Directions: Write out the lines of the records from the one containing "black base rail: 141,214 stays put" to the very last, keeping each exactly as it is.

Source data:
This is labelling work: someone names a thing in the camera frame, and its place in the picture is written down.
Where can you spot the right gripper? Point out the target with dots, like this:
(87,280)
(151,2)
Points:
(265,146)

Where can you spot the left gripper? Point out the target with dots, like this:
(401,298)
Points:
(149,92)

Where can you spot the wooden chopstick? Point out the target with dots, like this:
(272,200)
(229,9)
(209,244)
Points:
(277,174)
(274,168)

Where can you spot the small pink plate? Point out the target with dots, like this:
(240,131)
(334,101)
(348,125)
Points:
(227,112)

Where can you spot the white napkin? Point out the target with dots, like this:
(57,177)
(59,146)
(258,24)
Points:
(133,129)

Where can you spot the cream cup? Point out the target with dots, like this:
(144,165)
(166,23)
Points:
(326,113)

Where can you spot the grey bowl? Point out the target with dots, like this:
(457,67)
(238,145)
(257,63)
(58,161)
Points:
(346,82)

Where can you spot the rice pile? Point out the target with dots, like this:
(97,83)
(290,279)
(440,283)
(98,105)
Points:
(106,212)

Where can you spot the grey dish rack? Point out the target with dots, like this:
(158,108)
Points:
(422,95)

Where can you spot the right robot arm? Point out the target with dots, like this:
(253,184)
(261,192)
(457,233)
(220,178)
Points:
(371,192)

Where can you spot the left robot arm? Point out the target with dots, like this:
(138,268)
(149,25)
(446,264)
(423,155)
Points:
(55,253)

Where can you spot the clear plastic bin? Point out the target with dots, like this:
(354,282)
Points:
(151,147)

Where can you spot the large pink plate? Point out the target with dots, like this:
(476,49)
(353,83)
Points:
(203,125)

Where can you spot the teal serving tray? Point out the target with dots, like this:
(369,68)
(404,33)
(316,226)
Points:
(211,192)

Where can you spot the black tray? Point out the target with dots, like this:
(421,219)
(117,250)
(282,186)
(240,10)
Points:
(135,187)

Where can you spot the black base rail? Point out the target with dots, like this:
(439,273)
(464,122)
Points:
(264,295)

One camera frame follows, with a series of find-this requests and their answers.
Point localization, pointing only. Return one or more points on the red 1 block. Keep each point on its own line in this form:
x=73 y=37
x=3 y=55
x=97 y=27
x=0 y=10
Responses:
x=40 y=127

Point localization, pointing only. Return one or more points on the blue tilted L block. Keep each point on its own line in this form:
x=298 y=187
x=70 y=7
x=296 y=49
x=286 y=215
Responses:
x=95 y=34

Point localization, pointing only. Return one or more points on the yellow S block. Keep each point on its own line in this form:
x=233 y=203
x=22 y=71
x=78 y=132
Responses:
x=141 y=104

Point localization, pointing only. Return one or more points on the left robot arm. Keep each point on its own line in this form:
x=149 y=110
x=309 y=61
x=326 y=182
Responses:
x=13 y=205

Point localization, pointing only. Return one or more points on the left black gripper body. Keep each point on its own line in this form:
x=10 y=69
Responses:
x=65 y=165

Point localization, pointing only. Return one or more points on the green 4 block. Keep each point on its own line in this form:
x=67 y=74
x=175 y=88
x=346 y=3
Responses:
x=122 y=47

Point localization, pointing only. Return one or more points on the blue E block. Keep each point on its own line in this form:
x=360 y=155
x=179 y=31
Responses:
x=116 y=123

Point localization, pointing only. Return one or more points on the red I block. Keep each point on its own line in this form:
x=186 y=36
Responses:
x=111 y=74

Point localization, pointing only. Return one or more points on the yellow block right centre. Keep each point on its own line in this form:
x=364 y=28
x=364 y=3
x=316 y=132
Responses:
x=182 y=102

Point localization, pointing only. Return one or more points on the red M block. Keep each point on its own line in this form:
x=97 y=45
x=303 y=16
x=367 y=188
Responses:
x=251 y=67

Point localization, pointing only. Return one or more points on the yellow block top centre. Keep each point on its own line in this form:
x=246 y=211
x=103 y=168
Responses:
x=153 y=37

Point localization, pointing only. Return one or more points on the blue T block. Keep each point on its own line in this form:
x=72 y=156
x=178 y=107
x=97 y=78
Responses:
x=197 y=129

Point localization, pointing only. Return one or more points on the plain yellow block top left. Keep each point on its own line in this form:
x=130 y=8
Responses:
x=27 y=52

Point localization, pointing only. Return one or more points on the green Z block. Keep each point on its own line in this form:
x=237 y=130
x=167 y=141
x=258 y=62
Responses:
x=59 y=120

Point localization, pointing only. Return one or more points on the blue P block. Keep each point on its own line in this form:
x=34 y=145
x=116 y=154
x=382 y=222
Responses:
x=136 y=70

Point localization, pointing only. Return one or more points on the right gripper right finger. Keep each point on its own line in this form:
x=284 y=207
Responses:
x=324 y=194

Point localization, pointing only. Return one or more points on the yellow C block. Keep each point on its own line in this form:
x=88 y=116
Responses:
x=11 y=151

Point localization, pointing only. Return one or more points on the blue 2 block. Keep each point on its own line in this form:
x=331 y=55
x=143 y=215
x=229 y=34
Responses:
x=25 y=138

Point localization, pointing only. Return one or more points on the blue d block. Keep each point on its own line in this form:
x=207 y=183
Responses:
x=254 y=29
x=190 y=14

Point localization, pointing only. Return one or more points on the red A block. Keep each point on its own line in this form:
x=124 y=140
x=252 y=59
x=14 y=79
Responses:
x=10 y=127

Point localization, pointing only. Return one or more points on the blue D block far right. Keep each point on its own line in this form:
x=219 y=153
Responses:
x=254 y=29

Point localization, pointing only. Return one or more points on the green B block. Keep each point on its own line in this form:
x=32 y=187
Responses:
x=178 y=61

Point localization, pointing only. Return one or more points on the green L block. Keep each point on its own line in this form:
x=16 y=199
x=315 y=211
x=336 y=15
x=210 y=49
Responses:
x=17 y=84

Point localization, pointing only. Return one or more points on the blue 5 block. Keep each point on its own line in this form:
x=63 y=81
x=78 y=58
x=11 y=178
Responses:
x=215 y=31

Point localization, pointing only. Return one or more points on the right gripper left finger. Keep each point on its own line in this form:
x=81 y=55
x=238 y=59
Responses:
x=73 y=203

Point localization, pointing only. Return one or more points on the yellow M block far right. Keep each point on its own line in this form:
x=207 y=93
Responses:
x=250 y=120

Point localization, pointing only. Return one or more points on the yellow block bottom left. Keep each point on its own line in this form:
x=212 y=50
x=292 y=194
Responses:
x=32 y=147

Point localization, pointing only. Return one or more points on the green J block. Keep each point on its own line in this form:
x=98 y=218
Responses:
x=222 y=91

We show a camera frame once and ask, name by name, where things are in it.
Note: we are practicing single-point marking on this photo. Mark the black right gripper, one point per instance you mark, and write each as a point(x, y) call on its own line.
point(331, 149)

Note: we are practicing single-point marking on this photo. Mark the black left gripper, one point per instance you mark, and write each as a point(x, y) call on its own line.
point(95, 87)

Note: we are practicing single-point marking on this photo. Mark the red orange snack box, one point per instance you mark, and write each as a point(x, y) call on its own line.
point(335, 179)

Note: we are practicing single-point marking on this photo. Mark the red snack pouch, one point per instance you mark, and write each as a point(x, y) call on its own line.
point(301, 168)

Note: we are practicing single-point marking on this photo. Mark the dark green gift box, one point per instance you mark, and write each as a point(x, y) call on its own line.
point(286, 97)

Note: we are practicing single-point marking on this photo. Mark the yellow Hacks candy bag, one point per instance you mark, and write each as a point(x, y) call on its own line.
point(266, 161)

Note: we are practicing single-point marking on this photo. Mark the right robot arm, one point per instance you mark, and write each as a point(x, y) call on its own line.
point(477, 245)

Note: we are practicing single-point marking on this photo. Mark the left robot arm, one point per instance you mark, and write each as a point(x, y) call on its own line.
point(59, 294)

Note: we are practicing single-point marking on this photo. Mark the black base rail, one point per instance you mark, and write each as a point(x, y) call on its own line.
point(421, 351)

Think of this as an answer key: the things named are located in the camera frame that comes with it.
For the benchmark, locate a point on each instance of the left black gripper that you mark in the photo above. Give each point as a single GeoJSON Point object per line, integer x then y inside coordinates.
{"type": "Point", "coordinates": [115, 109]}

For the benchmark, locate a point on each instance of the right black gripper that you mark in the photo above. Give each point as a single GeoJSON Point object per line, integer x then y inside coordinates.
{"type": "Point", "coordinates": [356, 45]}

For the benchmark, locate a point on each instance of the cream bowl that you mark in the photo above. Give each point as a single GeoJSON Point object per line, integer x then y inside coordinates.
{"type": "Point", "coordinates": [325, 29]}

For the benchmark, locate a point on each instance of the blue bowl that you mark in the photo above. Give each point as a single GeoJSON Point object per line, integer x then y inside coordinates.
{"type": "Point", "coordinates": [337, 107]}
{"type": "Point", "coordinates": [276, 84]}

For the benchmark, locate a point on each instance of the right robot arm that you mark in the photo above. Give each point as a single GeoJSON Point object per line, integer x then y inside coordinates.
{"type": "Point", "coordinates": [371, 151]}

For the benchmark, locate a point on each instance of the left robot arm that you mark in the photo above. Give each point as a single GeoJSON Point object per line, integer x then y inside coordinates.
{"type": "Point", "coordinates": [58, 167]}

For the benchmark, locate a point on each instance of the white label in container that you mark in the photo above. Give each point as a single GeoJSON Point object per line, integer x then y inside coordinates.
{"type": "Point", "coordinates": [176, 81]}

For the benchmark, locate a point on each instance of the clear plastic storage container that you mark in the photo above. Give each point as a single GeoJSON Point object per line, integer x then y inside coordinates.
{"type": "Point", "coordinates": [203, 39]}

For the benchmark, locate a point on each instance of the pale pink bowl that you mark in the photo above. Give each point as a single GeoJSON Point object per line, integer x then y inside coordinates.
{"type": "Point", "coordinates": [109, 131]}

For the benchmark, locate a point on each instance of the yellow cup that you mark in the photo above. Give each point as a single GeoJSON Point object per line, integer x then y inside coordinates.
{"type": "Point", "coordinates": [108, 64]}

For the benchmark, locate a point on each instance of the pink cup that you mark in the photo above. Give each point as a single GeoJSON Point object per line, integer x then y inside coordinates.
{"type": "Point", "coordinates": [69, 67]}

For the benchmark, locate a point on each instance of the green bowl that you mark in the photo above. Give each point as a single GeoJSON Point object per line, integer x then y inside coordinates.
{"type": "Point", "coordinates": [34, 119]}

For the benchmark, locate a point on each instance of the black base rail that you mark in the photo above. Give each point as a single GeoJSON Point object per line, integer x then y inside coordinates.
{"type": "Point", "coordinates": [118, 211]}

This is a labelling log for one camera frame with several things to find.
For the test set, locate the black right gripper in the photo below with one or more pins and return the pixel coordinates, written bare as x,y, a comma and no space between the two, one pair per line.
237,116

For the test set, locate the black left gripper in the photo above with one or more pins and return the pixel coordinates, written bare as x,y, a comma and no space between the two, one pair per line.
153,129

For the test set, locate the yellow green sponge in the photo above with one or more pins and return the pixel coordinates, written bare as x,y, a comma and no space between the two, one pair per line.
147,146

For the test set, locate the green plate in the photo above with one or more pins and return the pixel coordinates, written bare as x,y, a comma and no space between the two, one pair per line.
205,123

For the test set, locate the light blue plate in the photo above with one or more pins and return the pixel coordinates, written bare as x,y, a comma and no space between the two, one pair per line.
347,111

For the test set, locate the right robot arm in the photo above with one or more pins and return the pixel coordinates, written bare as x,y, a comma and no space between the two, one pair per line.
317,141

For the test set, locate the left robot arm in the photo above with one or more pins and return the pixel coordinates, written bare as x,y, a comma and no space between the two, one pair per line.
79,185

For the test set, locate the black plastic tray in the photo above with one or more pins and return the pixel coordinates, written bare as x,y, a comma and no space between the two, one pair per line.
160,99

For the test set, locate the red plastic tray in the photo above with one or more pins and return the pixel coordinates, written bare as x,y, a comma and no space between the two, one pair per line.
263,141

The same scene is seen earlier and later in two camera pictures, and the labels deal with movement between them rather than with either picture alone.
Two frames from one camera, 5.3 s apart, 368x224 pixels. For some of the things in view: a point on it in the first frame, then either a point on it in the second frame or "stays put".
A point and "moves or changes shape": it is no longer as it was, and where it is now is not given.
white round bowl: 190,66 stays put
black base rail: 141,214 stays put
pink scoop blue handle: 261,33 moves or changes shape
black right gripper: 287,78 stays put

Answer to the exercise:
black base rail: 141,214 stays put
pink scoop blue handle: 261,33 moves or changes shape
black right gripper: 287,78 stays put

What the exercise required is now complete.